一昨日と昨日、横たわる秋雨前線のためか、久しぶりの雨となった。夜の気温は20度を下回り、やや肌寒さを感じるが、日が差せば、日中はまだ夏の名残を感じさせる。しかし、そんな日中でも、もう30℃を越えることはなさそうである。
午後のこと、病気療養中の知人を見舞いがてら立ち寄った城址公園の脇に“犬酸漿(いぬほおずき)”が咲いているのを見つけた。小さいながらその花は、一人前にナス科の花の特徴を持ち、受粉のための昆虫を誘うがごとく必至で咲いていた。すでに結実が見られるものもある。
この野草のように、名前に“犬”の付く野草は結構多い。「役に立たない」という意味で付けられるようで、この犬酸漿(いぬほおずき)は「酸漿(ほおずき)に似ているが役立たない」ということになる。また、ナス科ということからなのか“ばかナス”なる別名もあり、それほど好まれなかった野草なのかと、少々気の毒にもなってくる。
犬酸漿(いぬほおずき)、8月から10月ごろ小さな白色の花を咲かせる、ナス科ナス属の一年草。全草・果実共に有毒ということである。
突然世を騒がせた首相の辞任。今日までの経緯から、伏線は敷かれていたようにも思うが、そのタイミングから、政治家としての視線の先を自ら露呈したような結果となった。
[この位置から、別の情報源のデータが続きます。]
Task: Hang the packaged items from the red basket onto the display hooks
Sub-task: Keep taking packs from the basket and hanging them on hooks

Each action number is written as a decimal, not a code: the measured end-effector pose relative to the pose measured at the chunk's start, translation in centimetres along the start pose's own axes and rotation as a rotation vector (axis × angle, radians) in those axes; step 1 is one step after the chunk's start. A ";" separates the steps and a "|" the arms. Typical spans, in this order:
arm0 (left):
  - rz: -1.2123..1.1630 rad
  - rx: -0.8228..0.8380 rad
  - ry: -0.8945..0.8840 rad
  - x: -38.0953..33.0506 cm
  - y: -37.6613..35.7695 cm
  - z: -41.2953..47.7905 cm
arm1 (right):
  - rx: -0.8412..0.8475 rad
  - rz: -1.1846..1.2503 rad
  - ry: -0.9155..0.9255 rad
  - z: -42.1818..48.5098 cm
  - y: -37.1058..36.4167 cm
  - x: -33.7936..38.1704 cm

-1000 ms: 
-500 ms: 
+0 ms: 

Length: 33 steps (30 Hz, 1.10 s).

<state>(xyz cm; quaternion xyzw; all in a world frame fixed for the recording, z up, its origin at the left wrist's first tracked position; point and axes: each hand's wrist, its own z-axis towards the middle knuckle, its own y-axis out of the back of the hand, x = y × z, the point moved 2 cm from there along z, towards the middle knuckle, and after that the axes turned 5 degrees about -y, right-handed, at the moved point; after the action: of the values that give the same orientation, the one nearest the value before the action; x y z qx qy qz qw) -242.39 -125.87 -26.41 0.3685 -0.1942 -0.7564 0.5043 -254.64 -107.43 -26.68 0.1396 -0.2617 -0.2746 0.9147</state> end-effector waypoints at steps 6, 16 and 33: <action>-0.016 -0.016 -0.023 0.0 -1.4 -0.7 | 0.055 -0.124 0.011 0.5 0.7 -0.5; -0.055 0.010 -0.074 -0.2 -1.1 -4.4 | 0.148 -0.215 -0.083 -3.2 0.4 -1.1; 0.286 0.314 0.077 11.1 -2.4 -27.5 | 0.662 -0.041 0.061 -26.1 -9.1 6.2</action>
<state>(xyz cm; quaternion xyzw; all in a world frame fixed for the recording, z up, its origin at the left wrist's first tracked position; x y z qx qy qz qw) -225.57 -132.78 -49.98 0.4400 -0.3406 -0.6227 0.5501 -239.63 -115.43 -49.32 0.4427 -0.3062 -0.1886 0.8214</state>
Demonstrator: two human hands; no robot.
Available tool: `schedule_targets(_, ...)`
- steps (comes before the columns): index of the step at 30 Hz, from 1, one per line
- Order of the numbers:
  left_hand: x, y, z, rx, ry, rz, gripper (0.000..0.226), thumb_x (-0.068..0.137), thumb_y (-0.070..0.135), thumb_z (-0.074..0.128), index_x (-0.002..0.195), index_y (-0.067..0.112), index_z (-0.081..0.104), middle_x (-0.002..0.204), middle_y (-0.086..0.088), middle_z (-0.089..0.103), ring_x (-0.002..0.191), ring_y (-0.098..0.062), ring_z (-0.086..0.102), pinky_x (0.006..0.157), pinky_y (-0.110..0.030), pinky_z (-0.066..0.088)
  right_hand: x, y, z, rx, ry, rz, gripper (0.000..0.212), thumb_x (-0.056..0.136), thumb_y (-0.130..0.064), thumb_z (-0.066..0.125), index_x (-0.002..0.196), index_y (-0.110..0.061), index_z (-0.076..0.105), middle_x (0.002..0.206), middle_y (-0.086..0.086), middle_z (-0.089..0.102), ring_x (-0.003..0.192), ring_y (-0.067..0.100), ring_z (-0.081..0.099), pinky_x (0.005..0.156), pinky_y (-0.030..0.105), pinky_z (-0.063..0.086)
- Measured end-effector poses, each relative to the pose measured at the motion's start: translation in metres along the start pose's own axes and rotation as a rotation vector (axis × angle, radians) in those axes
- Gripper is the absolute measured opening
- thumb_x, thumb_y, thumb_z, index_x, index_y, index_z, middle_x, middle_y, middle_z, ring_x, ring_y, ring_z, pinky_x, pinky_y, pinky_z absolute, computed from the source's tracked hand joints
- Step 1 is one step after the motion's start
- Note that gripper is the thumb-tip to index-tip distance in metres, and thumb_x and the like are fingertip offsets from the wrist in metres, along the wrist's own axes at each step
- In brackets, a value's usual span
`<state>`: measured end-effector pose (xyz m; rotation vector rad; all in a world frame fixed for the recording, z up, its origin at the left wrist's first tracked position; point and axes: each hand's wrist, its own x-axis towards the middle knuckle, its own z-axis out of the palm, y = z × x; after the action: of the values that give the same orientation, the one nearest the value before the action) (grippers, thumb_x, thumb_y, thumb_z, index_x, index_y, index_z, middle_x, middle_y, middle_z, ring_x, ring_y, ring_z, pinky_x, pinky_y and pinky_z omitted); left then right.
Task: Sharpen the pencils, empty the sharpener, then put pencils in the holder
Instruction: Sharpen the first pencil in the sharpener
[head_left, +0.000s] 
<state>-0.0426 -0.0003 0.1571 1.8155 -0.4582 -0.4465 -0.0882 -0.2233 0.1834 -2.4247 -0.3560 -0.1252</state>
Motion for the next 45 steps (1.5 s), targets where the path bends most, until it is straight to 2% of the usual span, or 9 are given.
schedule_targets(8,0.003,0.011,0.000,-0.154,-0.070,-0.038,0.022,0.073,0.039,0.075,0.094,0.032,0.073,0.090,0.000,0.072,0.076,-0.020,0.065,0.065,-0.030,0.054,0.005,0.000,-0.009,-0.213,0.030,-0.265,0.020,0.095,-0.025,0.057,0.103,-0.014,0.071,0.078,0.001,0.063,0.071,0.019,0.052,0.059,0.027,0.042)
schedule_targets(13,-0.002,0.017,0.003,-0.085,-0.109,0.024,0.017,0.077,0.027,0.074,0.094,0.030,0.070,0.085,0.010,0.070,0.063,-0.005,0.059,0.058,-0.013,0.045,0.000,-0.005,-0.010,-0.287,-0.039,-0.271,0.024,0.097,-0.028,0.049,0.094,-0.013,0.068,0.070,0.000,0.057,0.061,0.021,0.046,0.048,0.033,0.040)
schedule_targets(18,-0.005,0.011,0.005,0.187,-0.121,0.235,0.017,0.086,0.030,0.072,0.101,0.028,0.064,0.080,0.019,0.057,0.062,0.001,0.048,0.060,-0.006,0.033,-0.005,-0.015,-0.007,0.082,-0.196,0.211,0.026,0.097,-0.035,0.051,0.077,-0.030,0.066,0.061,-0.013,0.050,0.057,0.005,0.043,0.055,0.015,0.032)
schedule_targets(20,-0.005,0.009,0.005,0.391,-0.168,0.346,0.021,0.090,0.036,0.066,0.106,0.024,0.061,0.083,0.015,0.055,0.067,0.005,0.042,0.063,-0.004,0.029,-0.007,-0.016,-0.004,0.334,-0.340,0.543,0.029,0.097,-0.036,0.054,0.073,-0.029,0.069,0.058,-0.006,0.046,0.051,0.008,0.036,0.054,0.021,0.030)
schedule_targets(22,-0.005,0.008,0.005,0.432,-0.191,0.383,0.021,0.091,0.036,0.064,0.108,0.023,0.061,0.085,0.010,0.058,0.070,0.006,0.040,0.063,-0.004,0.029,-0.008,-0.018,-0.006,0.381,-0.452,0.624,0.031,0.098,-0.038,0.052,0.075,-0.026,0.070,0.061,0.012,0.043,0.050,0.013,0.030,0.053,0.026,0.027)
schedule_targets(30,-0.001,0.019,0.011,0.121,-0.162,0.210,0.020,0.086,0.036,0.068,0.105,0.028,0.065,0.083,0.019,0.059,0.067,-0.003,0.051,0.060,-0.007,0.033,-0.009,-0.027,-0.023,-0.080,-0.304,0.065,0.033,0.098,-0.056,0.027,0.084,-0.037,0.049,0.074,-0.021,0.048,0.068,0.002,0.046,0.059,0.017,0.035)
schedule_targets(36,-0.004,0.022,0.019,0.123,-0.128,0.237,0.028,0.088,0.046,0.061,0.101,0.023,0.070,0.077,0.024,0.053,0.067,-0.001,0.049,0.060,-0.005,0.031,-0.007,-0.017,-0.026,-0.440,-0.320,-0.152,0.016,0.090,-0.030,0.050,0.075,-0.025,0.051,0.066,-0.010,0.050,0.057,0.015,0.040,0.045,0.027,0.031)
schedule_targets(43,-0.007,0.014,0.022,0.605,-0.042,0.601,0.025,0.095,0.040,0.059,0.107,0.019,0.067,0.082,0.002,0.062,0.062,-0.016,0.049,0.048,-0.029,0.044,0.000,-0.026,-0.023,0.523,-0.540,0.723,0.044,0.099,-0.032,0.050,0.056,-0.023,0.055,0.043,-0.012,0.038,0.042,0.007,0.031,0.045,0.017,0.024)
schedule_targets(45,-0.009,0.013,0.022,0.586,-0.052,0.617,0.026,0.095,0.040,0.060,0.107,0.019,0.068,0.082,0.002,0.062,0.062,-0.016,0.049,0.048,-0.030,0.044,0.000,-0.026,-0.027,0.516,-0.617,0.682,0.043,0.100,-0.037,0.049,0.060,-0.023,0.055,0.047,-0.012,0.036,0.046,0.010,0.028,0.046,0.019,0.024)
お友達内閣、お坊っちゃん政治家などと、いろいろな言われ方をされたが、議論もせず、強行採決で決めてしまった法案すべてを考えた時、その責任はかなり重いと感じている。
この御仁と共に、議論を忘れた今の国内政治に、野草のように、役に立たない意味の“犬”を付けたくなるが、改革の名の元に変えられてきた今の状態を見る時、一緒に有毒のレッテルも貼りたくなるのが正直な気持ちだろう。
ところで、この犬酸漿(いぬほおずき)、他の有毒植物同様に民間薬として利用できる。毒を持つ“犬もの”も使い方次第ということになるが、国の中枢に生える有毒な“犬もの”は果たして薬になり得るのだろうか。もしかしたらそのカギは、我々個人個人が握っているのかもしれない。